ALS is a progressive neurological disease that attacks the nerves that interact with the muscles in the body. The disease usually leads to complete paralysis of the body, which results in patients being deprived of their ability to walk, speak, eat and breathe.
Researchers studied ALS patients and healthy elderly volunteers living in Malta who participated in an ongoing study aimed at identifying genetic and environmental risk factors. Malta is a small, sovereign country in the central Mediterranean, and is home to a geographically and culturally isolated population. Recently, it was found that ALS patients have a unique genetic makeup compared to their European counterparts.
In this study, based on demographic data collected over four years, researchers found that manual workers were twice as likely to develop ALS. In fact, nearly two-thirds of ALS patients report that a blue collar job is their main occupation during their entire career.
“We have known for a long time that Italian soccer players, NCAA players and military soldiers have an increased risk of ALS compared to the general population. The common denominator between these professions is constant or strenuous physical exertion.” Said study lead author Dr. Rubin. J. Kochi, PhD holder, Senior Lecturer at University of Malta Medical School and Principal Investigator at the Center for Molecular Medicine and Biobanking at the University of Malta, our study supports this idea.

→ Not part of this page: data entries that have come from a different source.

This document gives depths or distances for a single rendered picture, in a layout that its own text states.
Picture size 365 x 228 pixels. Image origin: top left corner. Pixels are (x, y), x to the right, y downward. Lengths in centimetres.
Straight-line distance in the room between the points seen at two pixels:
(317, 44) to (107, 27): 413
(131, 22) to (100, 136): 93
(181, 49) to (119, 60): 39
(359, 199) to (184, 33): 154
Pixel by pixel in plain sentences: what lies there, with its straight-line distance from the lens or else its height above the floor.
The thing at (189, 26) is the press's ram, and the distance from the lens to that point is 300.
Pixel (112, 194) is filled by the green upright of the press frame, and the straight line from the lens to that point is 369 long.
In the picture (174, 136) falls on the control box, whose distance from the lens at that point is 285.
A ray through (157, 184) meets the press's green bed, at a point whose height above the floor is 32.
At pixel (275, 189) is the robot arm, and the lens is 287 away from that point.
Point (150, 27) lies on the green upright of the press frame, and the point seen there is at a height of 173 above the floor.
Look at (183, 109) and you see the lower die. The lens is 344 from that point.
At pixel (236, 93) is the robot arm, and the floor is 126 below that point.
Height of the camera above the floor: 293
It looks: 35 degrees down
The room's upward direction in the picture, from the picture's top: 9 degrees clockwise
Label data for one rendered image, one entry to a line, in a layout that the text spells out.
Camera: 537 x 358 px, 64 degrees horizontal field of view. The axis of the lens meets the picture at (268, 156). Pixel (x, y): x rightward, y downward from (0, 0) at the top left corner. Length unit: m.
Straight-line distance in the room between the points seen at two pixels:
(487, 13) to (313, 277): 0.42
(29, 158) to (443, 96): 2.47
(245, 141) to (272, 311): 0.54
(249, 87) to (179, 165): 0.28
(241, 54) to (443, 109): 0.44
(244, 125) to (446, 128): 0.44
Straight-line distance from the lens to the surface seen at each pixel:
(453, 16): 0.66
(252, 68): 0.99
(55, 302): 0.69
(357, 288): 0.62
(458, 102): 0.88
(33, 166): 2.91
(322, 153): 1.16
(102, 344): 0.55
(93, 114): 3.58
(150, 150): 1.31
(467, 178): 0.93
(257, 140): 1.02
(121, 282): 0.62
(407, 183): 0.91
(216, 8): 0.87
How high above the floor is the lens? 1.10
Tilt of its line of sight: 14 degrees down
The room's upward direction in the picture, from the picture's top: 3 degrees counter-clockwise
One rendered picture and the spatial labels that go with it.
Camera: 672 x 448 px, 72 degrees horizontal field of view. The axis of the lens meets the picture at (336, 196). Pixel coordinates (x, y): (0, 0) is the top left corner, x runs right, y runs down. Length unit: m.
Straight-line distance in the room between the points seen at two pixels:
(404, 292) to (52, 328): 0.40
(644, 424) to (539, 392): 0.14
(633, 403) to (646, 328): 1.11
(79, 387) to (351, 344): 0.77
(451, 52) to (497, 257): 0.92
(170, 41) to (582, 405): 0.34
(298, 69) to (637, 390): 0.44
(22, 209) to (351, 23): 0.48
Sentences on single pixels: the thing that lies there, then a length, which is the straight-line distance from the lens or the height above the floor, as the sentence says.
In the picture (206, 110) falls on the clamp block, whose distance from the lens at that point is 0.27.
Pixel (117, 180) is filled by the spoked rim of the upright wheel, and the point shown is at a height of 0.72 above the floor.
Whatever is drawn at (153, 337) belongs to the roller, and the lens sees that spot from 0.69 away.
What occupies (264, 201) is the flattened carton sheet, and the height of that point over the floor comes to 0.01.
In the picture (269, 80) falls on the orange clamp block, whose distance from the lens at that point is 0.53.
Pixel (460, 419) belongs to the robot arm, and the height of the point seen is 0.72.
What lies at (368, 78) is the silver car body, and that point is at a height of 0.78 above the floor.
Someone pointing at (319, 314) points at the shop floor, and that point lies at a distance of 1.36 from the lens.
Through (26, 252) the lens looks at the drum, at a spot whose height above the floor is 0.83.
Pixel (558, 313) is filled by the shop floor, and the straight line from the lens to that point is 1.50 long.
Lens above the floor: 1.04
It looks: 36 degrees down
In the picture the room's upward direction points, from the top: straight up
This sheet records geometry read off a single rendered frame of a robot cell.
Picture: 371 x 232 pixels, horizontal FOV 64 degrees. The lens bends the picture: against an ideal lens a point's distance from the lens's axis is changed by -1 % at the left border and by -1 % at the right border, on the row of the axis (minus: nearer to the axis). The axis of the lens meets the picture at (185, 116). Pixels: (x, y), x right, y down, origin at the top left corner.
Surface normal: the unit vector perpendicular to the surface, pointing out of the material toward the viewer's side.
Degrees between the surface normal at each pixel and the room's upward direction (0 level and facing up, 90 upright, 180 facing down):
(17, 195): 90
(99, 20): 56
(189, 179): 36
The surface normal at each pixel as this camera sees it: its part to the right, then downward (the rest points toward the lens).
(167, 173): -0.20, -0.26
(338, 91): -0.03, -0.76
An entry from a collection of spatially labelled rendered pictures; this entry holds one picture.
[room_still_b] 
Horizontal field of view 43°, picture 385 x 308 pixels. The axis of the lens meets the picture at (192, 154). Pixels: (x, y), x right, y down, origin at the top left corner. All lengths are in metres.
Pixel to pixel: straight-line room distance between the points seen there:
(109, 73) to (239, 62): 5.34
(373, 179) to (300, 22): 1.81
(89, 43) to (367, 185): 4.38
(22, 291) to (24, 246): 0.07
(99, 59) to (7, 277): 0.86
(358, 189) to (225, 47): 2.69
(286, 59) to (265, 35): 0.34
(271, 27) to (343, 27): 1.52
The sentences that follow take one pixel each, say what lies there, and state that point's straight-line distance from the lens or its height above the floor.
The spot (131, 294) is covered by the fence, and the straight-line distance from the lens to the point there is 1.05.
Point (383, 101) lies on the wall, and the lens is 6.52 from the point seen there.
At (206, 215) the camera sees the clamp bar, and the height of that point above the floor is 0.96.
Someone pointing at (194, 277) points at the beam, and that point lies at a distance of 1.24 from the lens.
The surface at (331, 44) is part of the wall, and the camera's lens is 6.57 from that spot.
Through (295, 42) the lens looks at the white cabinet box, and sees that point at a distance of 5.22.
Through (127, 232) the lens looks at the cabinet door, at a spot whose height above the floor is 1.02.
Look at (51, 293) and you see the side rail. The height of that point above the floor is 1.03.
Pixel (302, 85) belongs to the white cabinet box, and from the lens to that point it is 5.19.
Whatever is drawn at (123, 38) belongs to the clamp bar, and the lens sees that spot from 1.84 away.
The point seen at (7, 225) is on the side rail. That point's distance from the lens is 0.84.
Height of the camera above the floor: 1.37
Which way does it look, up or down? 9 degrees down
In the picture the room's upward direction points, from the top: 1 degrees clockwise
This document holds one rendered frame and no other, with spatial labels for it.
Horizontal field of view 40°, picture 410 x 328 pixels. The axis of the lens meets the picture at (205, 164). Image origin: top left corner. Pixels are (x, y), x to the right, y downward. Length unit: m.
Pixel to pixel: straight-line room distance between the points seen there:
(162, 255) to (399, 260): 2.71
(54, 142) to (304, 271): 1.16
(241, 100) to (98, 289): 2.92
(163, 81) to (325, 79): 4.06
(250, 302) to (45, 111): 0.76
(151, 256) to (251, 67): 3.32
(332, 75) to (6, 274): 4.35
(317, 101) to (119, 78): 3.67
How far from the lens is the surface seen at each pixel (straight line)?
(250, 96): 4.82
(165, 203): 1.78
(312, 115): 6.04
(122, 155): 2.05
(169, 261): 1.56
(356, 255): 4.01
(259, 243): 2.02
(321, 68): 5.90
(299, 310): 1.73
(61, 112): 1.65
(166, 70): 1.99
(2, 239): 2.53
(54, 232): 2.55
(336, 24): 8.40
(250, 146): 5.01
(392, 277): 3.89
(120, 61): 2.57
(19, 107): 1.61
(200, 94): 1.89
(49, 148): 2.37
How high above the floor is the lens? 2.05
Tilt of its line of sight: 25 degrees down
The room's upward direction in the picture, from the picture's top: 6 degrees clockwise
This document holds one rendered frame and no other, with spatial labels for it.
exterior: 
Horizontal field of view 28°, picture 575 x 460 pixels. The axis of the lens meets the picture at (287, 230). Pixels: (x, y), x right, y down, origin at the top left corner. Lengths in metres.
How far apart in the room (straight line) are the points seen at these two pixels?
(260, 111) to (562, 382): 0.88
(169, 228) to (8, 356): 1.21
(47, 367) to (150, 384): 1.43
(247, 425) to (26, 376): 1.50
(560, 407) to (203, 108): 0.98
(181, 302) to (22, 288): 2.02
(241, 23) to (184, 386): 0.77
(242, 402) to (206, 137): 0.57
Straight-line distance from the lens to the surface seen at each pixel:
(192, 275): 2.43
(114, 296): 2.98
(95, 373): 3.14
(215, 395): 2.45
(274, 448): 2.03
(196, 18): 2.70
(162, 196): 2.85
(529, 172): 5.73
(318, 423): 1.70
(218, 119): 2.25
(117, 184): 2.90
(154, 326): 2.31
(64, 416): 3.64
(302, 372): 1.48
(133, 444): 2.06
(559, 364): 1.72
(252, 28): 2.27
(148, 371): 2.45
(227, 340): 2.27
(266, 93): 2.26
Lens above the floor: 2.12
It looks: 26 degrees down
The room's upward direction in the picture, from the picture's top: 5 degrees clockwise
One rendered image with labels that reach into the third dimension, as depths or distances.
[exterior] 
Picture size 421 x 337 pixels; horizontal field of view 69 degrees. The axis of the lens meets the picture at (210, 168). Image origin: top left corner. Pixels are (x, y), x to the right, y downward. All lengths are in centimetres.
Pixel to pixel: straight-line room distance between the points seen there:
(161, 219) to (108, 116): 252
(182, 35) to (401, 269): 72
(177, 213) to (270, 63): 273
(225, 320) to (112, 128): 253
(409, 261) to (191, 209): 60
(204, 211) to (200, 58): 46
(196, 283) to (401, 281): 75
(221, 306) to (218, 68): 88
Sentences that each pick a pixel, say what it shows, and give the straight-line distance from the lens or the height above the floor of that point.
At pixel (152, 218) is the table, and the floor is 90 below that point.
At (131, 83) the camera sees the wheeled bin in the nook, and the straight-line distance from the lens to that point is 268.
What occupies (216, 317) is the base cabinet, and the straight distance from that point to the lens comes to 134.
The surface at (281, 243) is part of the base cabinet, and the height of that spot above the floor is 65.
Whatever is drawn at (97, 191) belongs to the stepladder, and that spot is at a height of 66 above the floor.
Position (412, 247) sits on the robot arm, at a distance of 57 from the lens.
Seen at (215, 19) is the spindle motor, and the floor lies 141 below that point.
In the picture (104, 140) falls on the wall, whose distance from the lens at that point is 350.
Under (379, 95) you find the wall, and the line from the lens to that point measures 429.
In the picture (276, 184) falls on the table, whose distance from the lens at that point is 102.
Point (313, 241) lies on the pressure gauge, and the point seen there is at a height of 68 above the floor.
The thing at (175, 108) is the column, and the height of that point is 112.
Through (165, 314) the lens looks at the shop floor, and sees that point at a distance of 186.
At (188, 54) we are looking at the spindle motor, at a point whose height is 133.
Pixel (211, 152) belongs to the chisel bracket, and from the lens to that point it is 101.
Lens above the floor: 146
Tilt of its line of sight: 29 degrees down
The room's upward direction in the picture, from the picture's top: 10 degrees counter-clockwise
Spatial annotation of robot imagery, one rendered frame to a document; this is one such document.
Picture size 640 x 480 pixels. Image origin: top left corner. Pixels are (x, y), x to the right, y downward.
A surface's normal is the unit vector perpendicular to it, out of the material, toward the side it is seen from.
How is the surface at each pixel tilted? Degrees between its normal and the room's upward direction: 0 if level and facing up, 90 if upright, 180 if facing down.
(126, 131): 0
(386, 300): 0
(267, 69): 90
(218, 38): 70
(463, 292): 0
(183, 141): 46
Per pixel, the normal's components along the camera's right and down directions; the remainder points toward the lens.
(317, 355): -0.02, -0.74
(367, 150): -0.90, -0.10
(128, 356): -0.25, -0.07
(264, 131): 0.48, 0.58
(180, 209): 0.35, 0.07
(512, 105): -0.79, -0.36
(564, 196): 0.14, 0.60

Despite the fact that Malta had neither professional footballers nor elite military service, the study found that race-causing occupations including those in construction and carpentry were associated with a higher risk of ALS. Patients in these occupations were more likely to develop ALS, a form of the disease in which problems with speech or swallowing appear before muscle weakness in the extremities. Patients with bulbar amyotrophic lateral sclerosis perform worse than those who suffer from the appearance of limbs.
The establishment of the National ALS Registry and Biobank at the University of Malta in 2017, with the aim of identifying and tracking ALS patients and healthy volunteers, was central to this discovery. Currently, the research team is studying the interaction between genes and environmental exposures in the pathogenesis of ALS in patients.
The study’s co-authors are Maya Varugia Weismaire, Rebecca Borg, Dr Andrew Varugia Weismaire, Dr Karl Bonavia, and Professor Neville Vasalo of the University of Malta; Dr. Malcolm Vella of Mater De Hospital; Dr. Adrian Pace of Karen Getsch and Gozo Public Hospitals.
The study was funded by the University of Malta’s Research Excellence Fund, the Endeavor grant (partially funded by the European Social Fund), the Malta Council for Science and Technology Internationalization Partnership Award, the ALS Malta Foundation, and the University of Malta Research Fund (RIDT)).